On Wednesday, the First Committee in charge of disarmament and security affairs approved 25 resolutions and decisions, including those related to the North, amid reports that the recalcitrant regime has been doubling down on its nuclear and missile programs.
Among the three resolutions is one entitled "Joint courses of action and future?oriented dialogue towards a world without nuclear weapons." It includes provisions calling for the North to renounce nuclear arms.
"Other provisions would have the Assembly reaffirm its commitment to the complete, verifiable and irreversible abandonment of all nuclear weapons and existing nuclear programmes of the Democratic People's Republic of Korea (DPRK), in accordance with relevant Security Council resolutions," a summary of the committee session reads. DPRK is the North's official name.
Another approved document, titled, "Comprehensive Nuclear?Test?Ban Treaty," carries the Assembly's call for the North to fully comply with U.N. Security Council resolutions.

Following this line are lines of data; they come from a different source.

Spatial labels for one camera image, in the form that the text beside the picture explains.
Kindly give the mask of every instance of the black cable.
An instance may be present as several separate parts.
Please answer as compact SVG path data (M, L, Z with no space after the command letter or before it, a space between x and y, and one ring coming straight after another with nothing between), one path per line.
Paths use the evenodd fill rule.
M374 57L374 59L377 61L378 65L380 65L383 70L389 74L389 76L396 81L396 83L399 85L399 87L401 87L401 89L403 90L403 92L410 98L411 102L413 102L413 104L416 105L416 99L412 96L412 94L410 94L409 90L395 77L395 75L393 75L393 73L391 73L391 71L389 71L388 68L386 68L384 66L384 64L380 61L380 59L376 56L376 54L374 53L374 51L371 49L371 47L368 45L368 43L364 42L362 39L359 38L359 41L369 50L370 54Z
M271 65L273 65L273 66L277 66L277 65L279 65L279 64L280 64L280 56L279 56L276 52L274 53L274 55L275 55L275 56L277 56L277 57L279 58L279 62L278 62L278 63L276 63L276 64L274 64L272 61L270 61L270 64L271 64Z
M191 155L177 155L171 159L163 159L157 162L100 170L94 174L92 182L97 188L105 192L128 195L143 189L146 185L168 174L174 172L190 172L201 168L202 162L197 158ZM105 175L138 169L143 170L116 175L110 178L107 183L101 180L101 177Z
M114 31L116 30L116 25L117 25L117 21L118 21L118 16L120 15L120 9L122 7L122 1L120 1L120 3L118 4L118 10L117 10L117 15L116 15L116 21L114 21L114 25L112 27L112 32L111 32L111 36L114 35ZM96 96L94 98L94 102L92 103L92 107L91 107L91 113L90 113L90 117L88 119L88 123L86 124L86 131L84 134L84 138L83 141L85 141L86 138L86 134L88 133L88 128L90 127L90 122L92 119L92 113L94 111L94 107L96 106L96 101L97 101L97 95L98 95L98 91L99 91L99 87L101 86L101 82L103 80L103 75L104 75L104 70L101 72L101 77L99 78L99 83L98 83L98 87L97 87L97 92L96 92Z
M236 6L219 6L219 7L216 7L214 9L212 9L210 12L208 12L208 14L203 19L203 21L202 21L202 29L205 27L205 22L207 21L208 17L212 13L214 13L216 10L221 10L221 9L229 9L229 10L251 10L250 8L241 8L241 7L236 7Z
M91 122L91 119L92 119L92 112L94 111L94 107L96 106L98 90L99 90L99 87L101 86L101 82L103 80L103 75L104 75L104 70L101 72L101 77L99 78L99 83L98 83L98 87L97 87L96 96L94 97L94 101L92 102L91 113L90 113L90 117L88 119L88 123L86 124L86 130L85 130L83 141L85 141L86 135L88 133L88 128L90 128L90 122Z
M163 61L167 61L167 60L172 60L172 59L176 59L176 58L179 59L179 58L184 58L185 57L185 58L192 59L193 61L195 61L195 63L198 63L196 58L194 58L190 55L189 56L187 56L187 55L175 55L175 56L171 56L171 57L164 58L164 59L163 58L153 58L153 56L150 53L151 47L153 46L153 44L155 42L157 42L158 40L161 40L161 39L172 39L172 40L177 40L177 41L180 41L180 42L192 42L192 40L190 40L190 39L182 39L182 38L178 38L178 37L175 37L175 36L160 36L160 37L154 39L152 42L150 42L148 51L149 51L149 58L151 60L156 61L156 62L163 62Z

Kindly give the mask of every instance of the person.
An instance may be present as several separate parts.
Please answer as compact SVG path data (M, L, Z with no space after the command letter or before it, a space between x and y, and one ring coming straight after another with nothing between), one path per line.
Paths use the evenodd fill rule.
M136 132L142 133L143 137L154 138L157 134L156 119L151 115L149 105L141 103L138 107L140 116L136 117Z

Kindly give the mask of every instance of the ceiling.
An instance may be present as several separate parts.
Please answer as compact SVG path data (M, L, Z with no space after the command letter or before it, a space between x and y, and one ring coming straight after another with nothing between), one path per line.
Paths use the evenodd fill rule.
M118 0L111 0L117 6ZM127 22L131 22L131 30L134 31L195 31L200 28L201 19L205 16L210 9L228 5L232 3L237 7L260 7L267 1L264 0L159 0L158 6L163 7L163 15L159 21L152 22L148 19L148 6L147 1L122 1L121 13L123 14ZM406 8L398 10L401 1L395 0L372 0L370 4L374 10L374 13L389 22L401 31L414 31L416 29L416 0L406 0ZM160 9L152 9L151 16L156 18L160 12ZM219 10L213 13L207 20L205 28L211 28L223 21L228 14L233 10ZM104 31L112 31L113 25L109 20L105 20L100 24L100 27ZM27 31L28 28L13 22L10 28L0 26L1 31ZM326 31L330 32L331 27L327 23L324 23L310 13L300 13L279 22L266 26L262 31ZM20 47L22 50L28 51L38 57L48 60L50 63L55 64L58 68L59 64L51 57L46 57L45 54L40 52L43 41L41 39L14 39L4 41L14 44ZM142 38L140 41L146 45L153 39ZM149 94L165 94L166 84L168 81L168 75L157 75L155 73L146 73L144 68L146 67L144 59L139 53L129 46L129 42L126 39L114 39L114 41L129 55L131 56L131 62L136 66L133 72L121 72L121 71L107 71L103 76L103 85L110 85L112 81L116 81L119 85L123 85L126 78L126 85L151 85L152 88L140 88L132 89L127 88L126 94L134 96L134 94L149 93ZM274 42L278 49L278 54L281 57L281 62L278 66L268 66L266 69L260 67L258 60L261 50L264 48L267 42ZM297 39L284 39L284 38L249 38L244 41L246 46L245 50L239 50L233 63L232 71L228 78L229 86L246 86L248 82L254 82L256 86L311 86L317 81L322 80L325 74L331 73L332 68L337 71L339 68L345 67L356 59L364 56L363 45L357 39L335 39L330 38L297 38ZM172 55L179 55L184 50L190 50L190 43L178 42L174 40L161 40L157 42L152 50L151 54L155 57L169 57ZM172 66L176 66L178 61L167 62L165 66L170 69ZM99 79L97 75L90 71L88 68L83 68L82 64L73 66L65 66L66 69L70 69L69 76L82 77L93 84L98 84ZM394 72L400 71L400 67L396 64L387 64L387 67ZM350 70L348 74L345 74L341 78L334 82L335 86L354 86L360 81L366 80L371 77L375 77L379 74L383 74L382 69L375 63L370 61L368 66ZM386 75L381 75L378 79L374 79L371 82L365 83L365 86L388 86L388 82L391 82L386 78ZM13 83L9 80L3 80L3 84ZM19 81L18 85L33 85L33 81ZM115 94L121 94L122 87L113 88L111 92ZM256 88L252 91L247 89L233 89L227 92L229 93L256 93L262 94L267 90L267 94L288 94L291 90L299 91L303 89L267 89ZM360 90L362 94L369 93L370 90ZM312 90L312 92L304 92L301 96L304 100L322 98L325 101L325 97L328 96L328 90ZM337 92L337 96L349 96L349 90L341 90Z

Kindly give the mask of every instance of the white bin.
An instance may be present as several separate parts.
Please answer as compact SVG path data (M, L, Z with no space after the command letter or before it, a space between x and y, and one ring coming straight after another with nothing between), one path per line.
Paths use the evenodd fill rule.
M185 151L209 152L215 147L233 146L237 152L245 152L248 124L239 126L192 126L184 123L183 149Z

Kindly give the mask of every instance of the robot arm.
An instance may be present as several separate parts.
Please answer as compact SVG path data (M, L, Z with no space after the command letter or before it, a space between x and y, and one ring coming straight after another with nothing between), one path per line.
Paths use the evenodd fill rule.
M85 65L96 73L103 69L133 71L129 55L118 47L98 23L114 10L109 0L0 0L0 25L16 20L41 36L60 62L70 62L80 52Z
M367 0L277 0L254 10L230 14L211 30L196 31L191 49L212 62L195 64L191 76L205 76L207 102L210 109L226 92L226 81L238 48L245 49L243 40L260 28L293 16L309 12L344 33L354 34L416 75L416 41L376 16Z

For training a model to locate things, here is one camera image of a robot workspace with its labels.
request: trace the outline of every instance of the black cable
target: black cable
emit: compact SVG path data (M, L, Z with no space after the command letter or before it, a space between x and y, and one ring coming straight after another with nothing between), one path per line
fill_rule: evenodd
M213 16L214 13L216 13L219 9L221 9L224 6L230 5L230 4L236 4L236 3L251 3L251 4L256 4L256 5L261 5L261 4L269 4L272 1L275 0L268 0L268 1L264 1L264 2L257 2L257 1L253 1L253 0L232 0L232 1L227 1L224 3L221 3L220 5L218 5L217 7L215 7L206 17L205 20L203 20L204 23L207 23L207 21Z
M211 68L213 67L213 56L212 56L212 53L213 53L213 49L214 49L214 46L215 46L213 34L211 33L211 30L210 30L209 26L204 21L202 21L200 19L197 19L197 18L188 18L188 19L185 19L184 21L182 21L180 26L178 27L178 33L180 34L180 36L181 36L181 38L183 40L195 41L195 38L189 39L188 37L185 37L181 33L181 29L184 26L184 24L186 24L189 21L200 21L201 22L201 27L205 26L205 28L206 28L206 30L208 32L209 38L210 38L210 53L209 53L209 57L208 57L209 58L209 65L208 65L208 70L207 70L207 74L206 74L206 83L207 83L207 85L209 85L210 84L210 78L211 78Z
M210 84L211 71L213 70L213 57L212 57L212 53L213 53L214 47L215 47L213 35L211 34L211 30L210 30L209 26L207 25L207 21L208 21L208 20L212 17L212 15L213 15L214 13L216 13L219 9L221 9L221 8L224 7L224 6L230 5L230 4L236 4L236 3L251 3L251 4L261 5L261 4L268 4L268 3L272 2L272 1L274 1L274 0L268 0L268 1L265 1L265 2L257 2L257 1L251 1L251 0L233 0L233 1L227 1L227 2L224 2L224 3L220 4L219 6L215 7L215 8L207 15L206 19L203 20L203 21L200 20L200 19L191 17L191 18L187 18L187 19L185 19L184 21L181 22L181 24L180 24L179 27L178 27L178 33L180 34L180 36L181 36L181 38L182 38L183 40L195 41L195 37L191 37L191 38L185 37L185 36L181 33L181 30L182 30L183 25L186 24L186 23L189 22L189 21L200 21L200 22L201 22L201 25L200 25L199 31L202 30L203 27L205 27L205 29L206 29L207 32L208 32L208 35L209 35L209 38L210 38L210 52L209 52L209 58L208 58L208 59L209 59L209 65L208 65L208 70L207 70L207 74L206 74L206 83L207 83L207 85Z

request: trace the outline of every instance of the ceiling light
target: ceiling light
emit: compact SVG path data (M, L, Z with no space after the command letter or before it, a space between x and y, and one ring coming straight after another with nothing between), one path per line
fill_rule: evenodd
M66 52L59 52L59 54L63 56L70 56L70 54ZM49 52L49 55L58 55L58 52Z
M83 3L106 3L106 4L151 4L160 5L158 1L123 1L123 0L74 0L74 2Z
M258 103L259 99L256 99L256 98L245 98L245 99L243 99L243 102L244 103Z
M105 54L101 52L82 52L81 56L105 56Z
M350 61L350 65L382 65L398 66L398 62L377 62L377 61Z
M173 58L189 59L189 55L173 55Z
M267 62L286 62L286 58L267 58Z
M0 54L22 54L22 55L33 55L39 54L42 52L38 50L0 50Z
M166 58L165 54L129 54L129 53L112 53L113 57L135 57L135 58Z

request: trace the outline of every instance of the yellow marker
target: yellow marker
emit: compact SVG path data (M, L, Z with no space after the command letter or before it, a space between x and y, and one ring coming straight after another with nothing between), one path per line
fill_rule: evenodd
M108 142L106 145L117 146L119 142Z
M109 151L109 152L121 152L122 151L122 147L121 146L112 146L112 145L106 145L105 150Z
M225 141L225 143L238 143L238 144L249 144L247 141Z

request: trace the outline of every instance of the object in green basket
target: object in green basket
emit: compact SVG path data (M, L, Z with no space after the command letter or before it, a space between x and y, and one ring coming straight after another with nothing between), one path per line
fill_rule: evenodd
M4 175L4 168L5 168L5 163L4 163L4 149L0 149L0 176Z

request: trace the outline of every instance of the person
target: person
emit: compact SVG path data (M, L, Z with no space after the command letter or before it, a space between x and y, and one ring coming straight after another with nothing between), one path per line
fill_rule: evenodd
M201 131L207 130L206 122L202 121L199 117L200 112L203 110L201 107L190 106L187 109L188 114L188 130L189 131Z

"The Assembly would reiterate its condemnation of the six nuclear tests conducted by the Democratic People's Republic of Korea in violation of relevant Security Council resolutions and urge that country's full compliance," the summary said.
"It would welcome all efforts and dialogue to that end, including inter?Korean summits and summits between the United States and the Democratic People's Republic of Korea," it added.
North Korea has been under multiple U.N. Security Council sanctions for its weapons programs, although it has not tested nuclear and long-range missiles since late 2017.
A North Korean delegate rebuked the resolution, claiming hostility from the United States is the cause of the instability of the Korean Peninsula.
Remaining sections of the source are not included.